What you need to do> Look through the data for the string "finger". Copy every line where it is found.

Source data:
• • • • • • •
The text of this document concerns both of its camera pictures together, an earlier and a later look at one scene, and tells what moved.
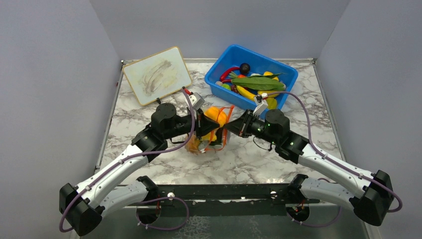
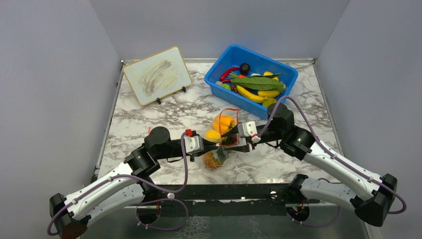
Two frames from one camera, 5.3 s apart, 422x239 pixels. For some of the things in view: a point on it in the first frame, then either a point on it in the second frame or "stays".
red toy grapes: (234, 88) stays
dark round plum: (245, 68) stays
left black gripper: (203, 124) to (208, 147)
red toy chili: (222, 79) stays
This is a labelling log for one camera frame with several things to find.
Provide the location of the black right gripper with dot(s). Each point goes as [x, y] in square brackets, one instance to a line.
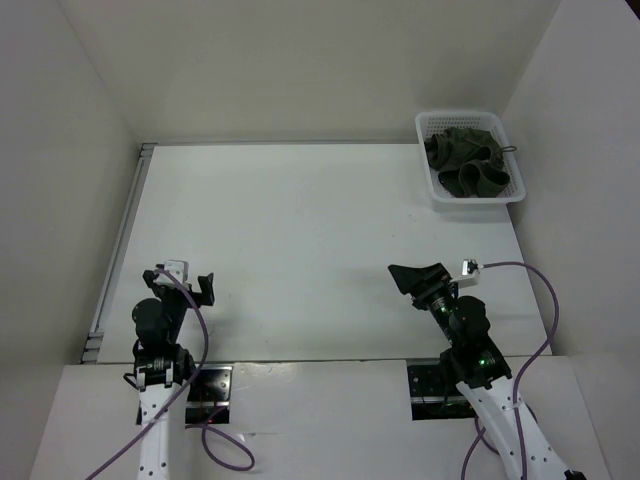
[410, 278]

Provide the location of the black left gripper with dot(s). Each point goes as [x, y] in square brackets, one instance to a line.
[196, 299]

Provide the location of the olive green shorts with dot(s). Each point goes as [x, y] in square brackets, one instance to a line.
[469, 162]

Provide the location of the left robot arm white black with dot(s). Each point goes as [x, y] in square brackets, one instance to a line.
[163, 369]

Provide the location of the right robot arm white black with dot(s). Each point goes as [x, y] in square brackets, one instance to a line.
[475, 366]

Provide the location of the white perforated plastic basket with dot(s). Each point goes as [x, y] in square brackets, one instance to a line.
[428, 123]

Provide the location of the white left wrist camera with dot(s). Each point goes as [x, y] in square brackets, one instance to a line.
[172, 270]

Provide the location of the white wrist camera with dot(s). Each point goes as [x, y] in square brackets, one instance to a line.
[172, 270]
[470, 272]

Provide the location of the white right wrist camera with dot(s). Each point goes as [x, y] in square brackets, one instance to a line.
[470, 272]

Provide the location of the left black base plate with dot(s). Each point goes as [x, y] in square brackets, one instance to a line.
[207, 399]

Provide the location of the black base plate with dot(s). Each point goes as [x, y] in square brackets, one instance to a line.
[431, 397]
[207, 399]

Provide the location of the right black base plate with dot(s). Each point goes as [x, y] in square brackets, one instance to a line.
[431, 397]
• • • • • • •
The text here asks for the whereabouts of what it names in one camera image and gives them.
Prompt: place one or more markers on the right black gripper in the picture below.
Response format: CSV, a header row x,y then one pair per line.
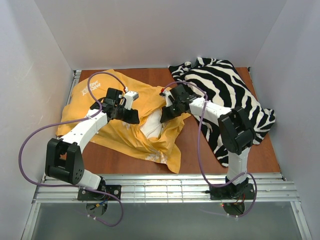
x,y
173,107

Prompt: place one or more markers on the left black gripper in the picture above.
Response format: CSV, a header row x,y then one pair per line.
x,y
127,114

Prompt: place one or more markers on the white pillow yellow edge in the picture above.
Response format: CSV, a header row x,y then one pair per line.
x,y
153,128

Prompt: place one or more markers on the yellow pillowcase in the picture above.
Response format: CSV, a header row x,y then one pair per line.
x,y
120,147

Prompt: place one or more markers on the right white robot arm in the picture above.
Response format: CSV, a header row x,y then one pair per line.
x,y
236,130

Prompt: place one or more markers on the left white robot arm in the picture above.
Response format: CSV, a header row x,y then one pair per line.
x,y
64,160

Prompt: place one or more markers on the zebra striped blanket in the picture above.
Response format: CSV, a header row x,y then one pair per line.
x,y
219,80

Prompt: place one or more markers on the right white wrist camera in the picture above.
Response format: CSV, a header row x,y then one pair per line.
• • • • • • •
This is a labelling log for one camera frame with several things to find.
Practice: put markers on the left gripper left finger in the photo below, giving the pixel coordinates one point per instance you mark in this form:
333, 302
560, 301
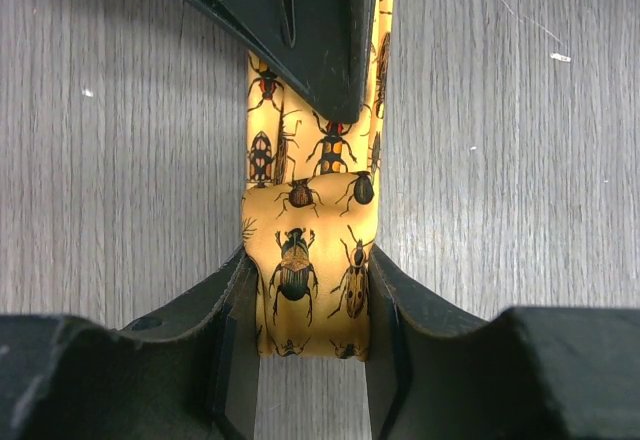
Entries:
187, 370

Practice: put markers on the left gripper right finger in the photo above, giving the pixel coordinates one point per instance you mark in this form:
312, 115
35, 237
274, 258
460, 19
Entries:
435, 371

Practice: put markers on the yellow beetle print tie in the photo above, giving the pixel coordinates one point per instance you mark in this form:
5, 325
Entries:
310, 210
• • • • • • •
Answer area>
Practice: put markers on the left gripper left finger in the photo below, giving the pixel coordinates one point per instance you mark in this form:
Practice: put markers on the left gripper right finger in the photo above, giving the pixel coordinates one point per instance you mark in this form:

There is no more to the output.